The Cafcass analysis post-Fact Find was that there was only a low risk of domestic abuse and the key risk (assessed as ‘medium’) was one of harmful conflict between the parents arising from their inability to compromise and continual cross allegations. The Cafcass recommendation on contact was for the father to have overnight contact each alternate weekend and some tea time contact mid-week.
At the Final Hearing the father aspired to shared care (6 nights per fortnight) whereas the mother wanted a stepped arrangement to alternate weekends with only one overnight per fortnight.
The Recorder criticised the mother’s inability to ‘move on’ within his judgment. He found her position to be entrenched and blinkered and not child-focused. In particular he found her concerns about the father’s behaviour in covertly recording her to be an example of the mother’s failure to move on.
The Recorder’s response to the family dynamic was to favour the father’s position and to make a Shared Care Order (6 nights with the father and 8 nights with the mother), saying that the father-child bond could only improve if father and child spent more time together and the parents had similar routines and boundaries.
Mrs Justice Judd found that the Recorder was wrong to have determined so soon (at the end of the Fact Find) that there was no ‘welfare impact’ arising from the covert recordings. This was a substantial and sustained invasion of the mother’s privacy and it was reasonable for her to have found the experience distressing and anxious-making. The Recorder did not scrutinise the father’s true motivation for covertly recording the mother after dismissing his asserted reasons [concern about the mother’s mental health and/or her plotting to alienate the child]. The mother argued that the father had been, and remained, on a deliberate fishing exercise with the aim of gathering evidence to justify proceedings to remove the child from her care, but the Recorder gave her position no attention at all. He omitted to make any finding as to the motivation of the father in recording the mother.

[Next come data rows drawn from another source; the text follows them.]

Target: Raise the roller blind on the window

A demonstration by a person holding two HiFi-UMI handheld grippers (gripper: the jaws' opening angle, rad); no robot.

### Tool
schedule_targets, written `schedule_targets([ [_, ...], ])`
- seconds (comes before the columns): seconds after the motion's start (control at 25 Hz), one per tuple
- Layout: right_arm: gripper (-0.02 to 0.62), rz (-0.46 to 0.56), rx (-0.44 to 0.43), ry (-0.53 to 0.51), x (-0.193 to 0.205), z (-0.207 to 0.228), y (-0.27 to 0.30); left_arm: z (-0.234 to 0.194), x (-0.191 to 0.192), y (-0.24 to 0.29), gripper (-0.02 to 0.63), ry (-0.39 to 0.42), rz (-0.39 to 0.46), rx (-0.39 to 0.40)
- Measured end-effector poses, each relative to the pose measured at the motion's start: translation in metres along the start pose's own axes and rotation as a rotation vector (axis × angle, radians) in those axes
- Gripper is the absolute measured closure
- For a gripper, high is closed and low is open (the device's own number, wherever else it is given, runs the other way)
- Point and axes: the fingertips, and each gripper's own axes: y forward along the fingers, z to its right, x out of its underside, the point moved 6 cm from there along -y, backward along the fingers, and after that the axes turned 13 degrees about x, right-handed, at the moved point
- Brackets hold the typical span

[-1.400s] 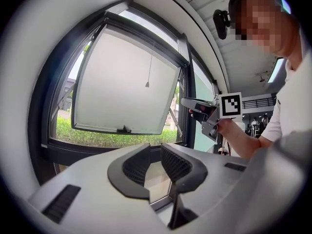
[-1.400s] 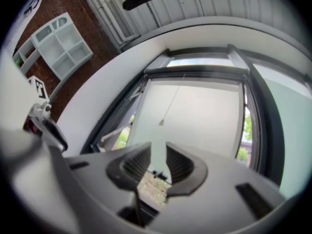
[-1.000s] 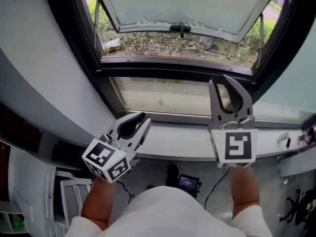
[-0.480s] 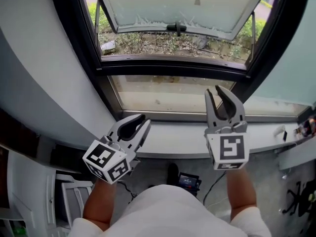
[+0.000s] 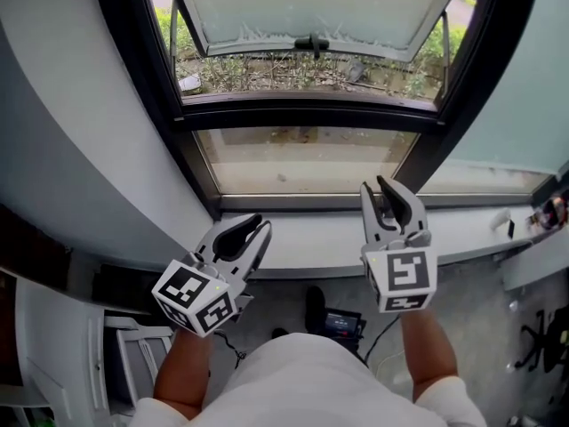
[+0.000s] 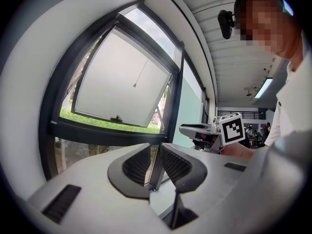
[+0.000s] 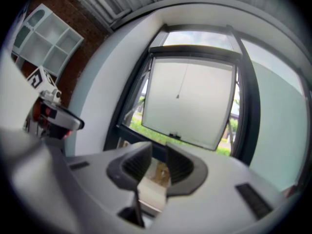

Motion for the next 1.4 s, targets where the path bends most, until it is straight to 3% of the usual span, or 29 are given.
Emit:
schedule_targets([
  [0.72,0.508,-0.149,-0.028,0.079,0.055,0.012,-0.041,0.034,0.043,0.010,0.523,-0.102,-0.036,0.038],
  [1.4,0.552,-0.277,-0.148,0.087,0.119,0.032,-0.060,0.073,0.084,0.052,0.523,-0.174,-0.109,-0.007],
])
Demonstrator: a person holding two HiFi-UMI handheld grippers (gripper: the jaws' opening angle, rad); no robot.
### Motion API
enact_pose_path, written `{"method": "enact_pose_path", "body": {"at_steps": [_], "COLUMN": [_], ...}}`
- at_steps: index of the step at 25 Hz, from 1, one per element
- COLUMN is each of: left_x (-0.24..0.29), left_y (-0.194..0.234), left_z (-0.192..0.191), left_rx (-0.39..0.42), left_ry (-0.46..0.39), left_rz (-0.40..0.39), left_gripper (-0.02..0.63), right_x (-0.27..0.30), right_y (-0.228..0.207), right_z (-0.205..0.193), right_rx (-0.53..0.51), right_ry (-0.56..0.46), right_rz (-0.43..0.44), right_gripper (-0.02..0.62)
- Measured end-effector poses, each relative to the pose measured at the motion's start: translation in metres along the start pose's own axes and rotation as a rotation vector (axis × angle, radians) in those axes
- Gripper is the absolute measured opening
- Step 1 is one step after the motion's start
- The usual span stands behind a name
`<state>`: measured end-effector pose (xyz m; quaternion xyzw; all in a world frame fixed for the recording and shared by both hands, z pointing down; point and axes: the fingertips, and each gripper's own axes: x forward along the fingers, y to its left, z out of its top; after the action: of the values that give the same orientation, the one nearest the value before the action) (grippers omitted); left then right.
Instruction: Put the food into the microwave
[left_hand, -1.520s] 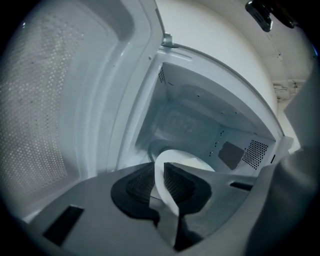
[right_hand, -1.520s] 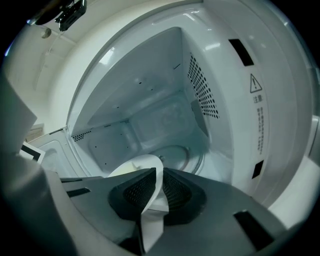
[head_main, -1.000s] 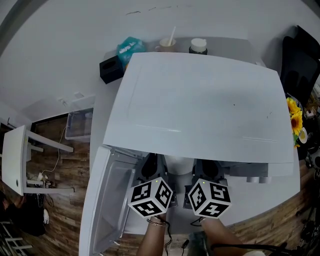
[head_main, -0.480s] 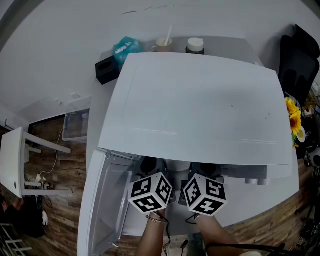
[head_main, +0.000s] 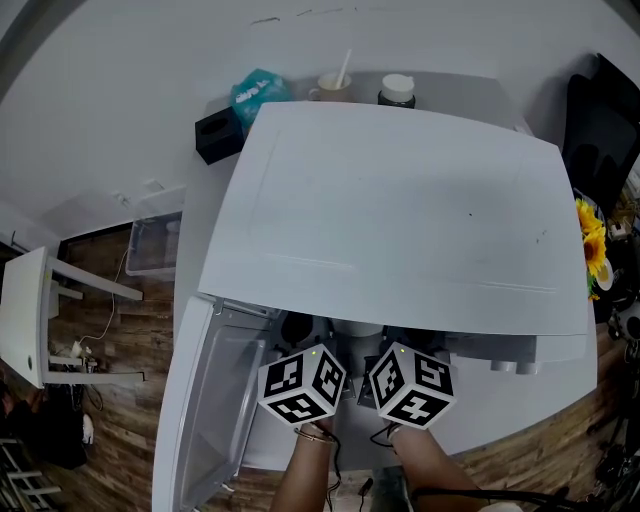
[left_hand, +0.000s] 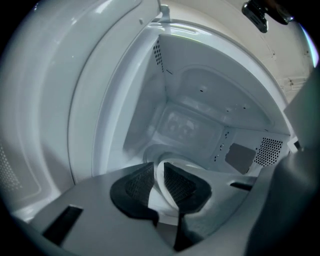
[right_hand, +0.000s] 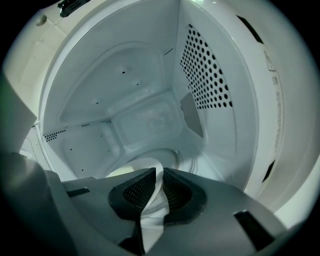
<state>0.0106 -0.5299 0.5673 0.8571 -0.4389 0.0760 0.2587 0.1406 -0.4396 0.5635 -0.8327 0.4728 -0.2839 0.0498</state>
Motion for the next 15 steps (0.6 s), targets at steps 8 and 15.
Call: {"method": "enact_pose_path", "body": {"at_steps": [8,15], "left_x": [-0.014,-0.039], "left_y": [0.002,0.0], "left_z": [-0.002,-0.006], "left_rx": [0.002,0.011], "left_ry": [-0.016,-0.022], "left_rz": [0.015,0.016], "left_gripper": [0.06,0.058], "right_x": [-0.009,-0.03], "right_y": [-0.003,0.009], "right_z": [0.001,-0.007], "right_rx": [-0.074,-0.143], "right_ry": [-0.031,-0.017], "right_rz": [-0.001,0.068], "right_gripper": [0.055,0.055]}}
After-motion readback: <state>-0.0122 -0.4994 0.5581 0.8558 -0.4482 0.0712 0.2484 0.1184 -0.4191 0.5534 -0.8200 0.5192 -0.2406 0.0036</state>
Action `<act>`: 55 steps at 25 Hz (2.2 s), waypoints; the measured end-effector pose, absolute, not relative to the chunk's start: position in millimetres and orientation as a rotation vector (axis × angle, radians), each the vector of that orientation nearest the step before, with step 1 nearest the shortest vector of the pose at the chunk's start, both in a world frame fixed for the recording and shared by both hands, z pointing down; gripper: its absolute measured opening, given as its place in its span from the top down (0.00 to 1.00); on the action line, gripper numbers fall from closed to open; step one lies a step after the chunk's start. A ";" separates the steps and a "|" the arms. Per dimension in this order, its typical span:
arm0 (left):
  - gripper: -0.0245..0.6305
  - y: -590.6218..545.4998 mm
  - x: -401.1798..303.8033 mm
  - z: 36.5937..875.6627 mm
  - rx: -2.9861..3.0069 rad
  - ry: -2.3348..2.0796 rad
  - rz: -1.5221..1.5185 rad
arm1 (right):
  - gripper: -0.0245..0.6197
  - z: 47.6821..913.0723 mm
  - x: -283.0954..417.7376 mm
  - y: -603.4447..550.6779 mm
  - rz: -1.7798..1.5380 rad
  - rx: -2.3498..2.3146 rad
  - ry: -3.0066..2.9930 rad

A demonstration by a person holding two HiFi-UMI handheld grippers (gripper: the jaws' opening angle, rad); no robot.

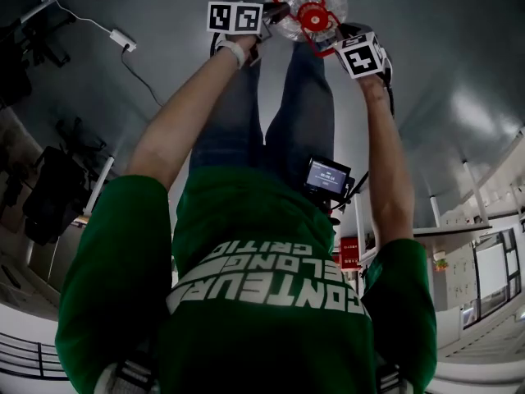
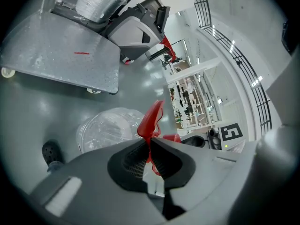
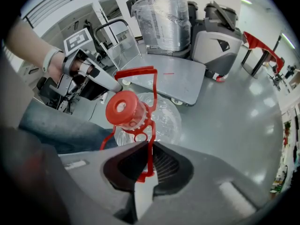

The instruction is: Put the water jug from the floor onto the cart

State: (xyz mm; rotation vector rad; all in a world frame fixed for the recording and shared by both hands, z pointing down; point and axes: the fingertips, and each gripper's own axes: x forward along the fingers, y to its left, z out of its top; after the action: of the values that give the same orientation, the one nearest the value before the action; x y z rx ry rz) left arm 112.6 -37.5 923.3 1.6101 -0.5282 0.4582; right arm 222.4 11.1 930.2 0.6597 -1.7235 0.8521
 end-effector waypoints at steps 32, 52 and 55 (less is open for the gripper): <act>0.93 -20.4 72.2 662.4 1.746 -0.493 0.087 | 0.93 666.7 188.5 22.1 0.579 0.812 -1.882; 0.93 -37.6 38.2 617.4 1.754 -0.557 -0.009 | 0.93 629.3 156.4 -3.1 0.472 0.723 -1.957; 0.93 -54.3 13.8 621.8 1.742 -0.613 -0.043 | 0.93 637.1 134.2 -25.4 0.481 0.681 -1.997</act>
State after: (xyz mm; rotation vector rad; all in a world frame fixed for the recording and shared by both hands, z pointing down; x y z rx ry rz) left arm 13.8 -54.3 621.8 1.7418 -0.6129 -0.0429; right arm 134.2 -25.4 637.1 0.6808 -1.9974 0.4811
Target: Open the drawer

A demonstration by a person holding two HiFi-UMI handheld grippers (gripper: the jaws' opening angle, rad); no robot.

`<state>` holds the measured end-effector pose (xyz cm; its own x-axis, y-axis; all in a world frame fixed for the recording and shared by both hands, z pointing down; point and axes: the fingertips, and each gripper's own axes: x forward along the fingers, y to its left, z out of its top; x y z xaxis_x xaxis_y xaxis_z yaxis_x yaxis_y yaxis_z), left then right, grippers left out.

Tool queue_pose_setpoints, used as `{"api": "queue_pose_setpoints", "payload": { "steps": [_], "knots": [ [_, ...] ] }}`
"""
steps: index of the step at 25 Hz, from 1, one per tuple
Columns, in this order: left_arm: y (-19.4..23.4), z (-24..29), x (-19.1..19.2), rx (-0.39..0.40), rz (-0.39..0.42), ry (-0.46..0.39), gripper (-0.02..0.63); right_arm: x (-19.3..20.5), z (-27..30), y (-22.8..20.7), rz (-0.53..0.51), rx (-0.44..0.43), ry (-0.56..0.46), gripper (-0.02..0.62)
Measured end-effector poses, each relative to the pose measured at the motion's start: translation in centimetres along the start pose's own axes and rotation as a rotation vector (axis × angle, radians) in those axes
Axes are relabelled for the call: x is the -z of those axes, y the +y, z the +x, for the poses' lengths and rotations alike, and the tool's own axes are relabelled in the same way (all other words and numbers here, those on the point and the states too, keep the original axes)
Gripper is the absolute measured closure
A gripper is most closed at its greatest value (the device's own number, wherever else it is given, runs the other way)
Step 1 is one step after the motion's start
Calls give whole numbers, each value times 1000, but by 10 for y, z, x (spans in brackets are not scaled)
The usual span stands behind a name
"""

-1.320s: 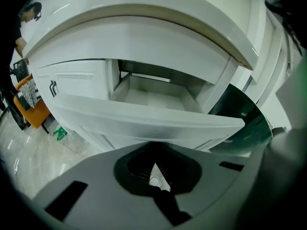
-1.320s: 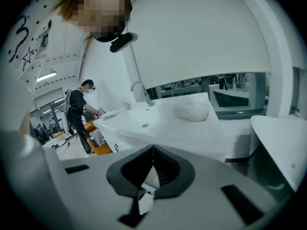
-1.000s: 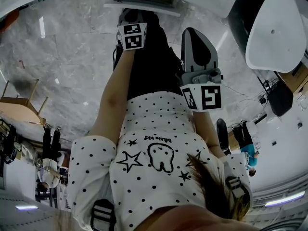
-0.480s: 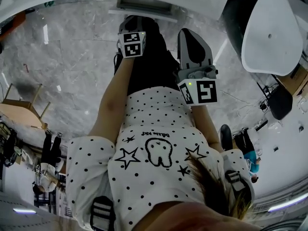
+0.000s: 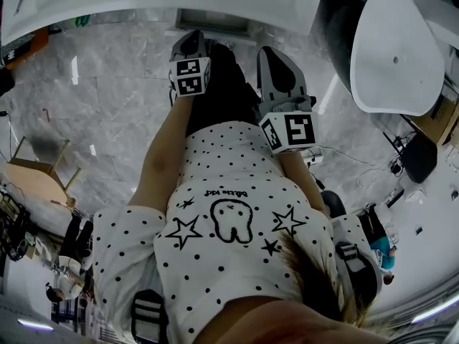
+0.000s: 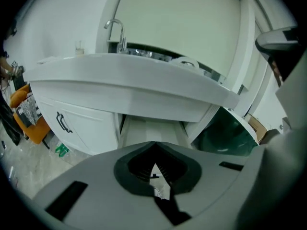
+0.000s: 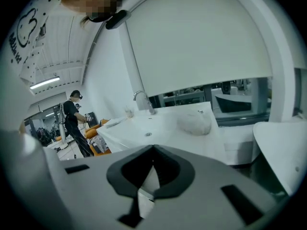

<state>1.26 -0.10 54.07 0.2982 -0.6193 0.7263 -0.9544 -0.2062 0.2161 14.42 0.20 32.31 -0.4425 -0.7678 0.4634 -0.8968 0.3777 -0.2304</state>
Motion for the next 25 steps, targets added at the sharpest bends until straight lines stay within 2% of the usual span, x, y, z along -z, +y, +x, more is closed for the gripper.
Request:
{"api": "queue_pose_setpoints", "payload": {
  "steps": [4, 11, 25],
  "knots": [
    [1, -11, -25, 4, 20, -58, 601, 5, 0, -3, -21, 3, -2, 581],
    [-16, -33, -63, 7, 48, -133, 601, -11, -12, -15, -43, 12, -35, 581],
    [-22, -63, -119, 112, 146, -252, 601, -34, -8, -18, -71, 83, -104, 581]
  ]
}}
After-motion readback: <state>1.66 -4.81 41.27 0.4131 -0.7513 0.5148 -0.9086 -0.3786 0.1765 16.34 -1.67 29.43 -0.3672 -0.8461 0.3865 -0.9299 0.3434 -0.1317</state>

Interestingly, the submission made on behalf of the father that because the mother had agreed to unsupervised contact the matter of the covert recordings was no longer relevant was not accepted by the High Court. Judd J wisely states:
“There is a difference in the dynamic between parents of a small child having a main base with one parent and staying with or visiting the other on the one hand, and almost equal shared care on the other. If the mother was right as to the father’s motivation in carrying out the covert surveillance and reporting her to the police, then it could have a bearing on whether it would be right to place the child in the middle of a more or less equal shared care arrangement.”
The conclusion the Appeal Court came to was that the first instance judge had prematurely excluded material and relevant evidence (about the impact on the mother of the extensive covert recordings) from consideration at the welfare stage. The mother’s appeal was therefore allowed and the matter remitted for welfare hearing before a different judge.
This is an interesting case because there was no appeal against the Fact Find, despite the mother not being able to prove seven out of her nine allegations against the father. Instead, the appeal focused on the one significant finding which had been made out, but was then specifically excluded by the Judge from being brought to bear at the welfare stage. For the moment at least, the Recorder’s apparent attempt to effectively ‘force’ these parties to work together in a shared care arrangement against the clear advice of the Cafcass Officer has been thwarted.